GCC Version: 11.1.0, 10.2.0, and 9.3.0.
Problem:
While experimenting with voronoi_advanced_tutorial.cpp higher-precision coordinates (i.e. long double and boost::int64_t) I've noticed that the output diagram edges differs from the default coordinate system (double and int) for this particular case. The default produces the correct output, whereas the high-precision one explodes some values. I am using the tutorial as-is and changing only the voronoi builder inputs. I'm creating 3 polygons (4 segments per polygon).
Full Testcase:
The following output images represent the input segments in black, and the output diagram edges in orange. Figure (a) represent the input segments, Figure (b) shows voronoi output with the default coordinate system, whereas Figure (c) shows the output with the high-precision system.

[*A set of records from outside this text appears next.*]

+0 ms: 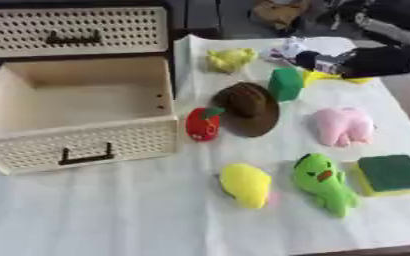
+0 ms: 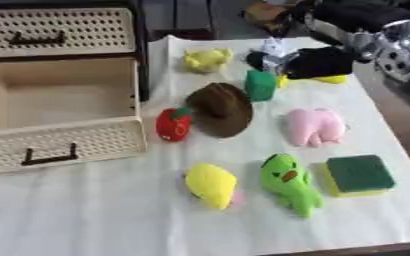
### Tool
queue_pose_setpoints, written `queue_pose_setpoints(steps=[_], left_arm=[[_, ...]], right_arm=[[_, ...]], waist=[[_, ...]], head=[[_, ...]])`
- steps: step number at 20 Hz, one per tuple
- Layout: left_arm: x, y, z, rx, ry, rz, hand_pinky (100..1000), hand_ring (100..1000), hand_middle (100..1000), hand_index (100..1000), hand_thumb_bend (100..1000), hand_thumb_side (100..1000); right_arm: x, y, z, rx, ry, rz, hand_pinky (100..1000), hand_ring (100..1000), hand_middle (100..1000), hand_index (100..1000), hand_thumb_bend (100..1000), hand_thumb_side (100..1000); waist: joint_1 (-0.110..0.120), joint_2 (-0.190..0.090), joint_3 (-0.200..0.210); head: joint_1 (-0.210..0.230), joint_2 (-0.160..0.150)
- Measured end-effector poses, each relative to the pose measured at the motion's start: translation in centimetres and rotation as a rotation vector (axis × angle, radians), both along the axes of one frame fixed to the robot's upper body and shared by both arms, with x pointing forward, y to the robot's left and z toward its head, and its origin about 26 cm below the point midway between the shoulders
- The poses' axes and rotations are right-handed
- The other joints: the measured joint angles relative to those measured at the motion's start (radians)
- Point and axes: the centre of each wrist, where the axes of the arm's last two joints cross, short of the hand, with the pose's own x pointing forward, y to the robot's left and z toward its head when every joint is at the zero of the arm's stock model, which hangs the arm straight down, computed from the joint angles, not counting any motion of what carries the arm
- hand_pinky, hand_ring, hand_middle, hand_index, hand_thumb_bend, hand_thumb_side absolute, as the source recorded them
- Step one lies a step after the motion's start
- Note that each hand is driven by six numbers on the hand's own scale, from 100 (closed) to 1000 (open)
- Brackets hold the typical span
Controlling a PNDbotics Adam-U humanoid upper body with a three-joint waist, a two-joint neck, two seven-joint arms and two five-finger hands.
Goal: Pick up objects from table and place into drawer.
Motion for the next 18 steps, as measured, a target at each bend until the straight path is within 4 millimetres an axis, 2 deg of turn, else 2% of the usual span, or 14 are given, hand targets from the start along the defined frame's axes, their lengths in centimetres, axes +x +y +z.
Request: queue_pose_setpoints(steps=[4, 8, 11, 14, 15, 18], left_arm=[[0.0, -0.1, 0.0, 0.002, -0.001, -0.005, 543, 603, 586, 852, 100, 1000], [0.0, -0.2, 0.1, 0.003, 0.000, -0.006, 542, 601, 583, 845, 100, 1000], [0.0, -0.2, 0.1, 0.002, 0.000, -0.006, 541, 598, 579, 837, 100, 1000], [0.0, -0.2, 0.1, 0.002, 0.000, -0.007, 540, 596, 576, 834, 100, 1000], [0.0, -0.2, 0.1, 0.001, 0.000, -0.007, 540, 595, 575, 833, 100, 1000], [0.0, -0.3, 0.0, -0.004, 0.001, -0.009, 539, 593, 573, 833, 100, 1000]], right_arm=[[-0.3, -0.2, -0.8, -0.006, 0.060, -0.013, 833, 936, 863, 963, 602, 988], [-0.4, -0.6, -2.0, -0.008, 0.110, -0.028, 836, 942, 869, 955, 643, 1000], [-0.5, -1.1, -2.8, -0.009, 0.135, -0.033, 831, 939, 864, 943, 627, 995], [-0.7, -1.5, -3.7, -0.009, 0.166, -0.037, 825, 930, 840, 932, 586, 955], [-0.7, -1.6, -4.1, -0.007, 0.180, -0.040, 824, 929, 835, 933, 555, 915], [-0.9, -1.9, -5.2, 0.003, 0.234, -0.046, 823, 929, 820, 931, 547, 843]], waist=[[0.000, 0.003, -0.005], [0.000, 0.007, -0.007], [0.000, 0.012, -0.011], [0.001, 0.013, -0.013], [0.001, 0.015, -0.014], [0.002, 0.019, -0.015]], head=[[0.000, -0.013], [0.000, -0.024], [0.002, -0.030], [0.005, -0.031], [0.006, -0.032], [0.009, -0.038]])
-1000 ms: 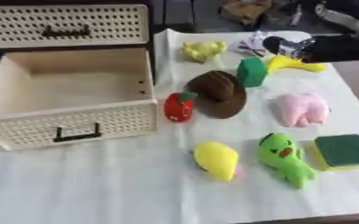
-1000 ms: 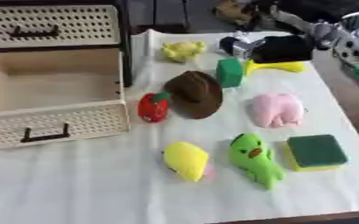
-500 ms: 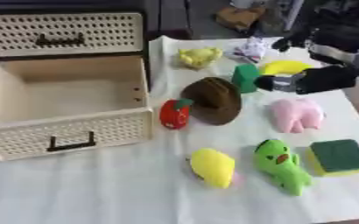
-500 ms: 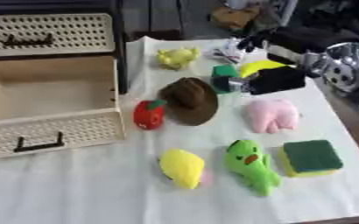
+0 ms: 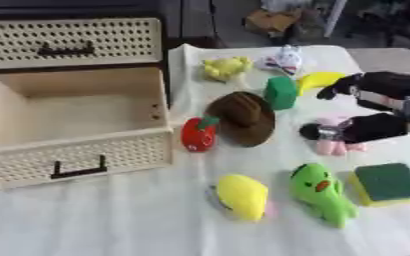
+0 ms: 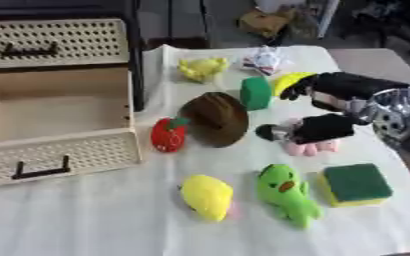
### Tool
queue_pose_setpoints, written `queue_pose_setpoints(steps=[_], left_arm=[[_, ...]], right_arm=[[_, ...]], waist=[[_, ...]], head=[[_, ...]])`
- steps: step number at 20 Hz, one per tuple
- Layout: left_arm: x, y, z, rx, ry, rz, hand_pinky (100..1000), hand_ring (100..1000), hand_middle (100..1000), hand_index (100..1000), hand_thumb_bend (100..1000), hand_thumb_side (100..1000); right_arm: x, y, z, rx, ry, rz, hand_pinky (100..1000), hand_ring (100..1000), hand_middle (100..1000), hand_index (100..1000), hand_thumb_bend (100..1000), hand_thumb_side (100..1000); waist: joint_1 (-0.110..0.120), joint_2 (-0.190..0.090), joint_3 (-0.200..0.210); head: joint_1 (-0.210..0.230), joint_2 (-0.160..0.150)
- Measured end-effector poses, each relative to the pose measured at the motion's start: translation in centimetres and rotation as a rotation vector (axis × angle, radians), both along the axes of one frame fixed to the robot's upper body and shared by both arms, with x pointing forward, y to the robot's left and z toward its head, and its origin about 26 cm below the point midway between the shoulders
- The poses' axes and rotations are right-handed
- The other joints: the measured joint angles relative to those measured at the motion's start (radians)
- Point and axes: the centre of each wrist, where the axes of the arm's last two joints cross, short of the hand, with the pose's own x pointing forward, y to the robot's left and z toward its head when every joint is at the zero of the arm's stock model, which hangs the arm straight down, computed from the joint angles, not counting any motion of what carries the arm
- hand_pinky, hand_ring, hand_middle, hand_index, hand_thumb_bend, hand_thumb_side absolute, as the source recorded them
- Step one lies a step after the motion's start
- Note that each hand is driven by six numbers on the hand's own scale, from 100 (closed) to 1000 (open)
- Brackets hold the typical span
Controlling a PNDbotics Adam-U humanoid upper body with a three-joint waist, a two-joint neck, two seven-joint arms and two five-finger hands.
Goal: Pick up objects from table and place into drawer.
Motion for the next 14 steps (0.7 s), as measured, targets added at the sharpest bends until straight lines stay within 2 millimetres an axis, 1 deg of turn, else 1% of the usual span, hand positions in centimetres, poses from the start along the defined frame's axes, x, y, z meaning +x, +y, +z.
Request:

// From voronoi_advanced_tutorial.cpp:
#include <cmath>
#include <cstdio>
#include <string>
// This will work properly only with GCC compiler.
#include <ieee754.h>
typedef long double fpt80;
#include <boost/polygon/polygon.hpp>
#include <boost/polygon/voronoi.hpp>
using namespace boost::polygon;
struct my_ulp_comparison {
enum Result {
LESS = -1,
EQUAL = 0,
MORE = 1
};
Result operator()(fpt80 a, fpt80 b, unsigned int maxUlps) const {
if (a == b)
return EQUAL;
if (a > b) {
Result res = operator()(b, a, maxUlps);
if (res == EQUAL) return res;
return (res == LESS) ? MORE : LESS;
}
ieee854_long_double lhs, rhs;
lhs.d = a;
rhs.d = b;
if (lhs.ieee.negative ^ rhs.ieee.negative)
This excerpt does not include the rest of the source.